I'm looking for non-trigometric (also, purely real analysis) proofs for the following facts. (For reference, I'm working with the series definitions for sine and cosine.)
$\sin(\frac{\pi}{6})= \cos(\frac{\pi}{3})=\frac{1}{2}$.
$\cos(\frac{\pi}{6})= \sin(\frac{\pi}{3})=\frac{\sqrt{3}}{2}$.
I've proven the values of $\sin$ and $\cos$ at $0, \pi, \frac{\pi}{2}, 2\pi $and $ \frac{\pi}{4}$ as well as the the standard summation / double-angle formulas. But I'm still having trouble. My only strategy so far has been to write something like the following and perhaps expand out with the summation formulas.
$\cos(2(\frac{\pi}{3})+\frac{\pi}{3})= \cos(\pi)=-1$ and $\sin(2(\frac{\pi}{3})+\frac{\pi}{3})=\sin(\pi)=0$.
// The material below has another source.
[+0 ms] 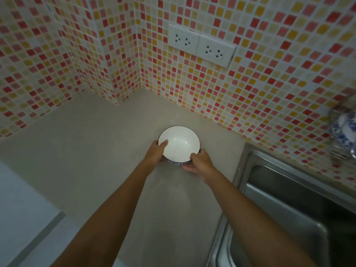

Since I obviously don't know the value of these functions at $\frac{\pi}{3}$, I'm not sure if this will get me anywhere. Could someone explain to me how to solve this problem?
Hint:
from $\cos(2(\frac{\pi}{3})+\frac{\pi}{3})= \cos(\pi)=-1$, using summation and double-angle formulas we have: $$ \left(2\cos^2(\pi/3)-1 \right)\cos(\pi/3)-2\left(1-\cos^2(\pi/3)\right)\cos(\pi/3)+1=0 $$ that for $\cos(\pi/3)=y$ becomes: $$ 4y^3-3y+1=(y+1)(2y-1)^2=0 $$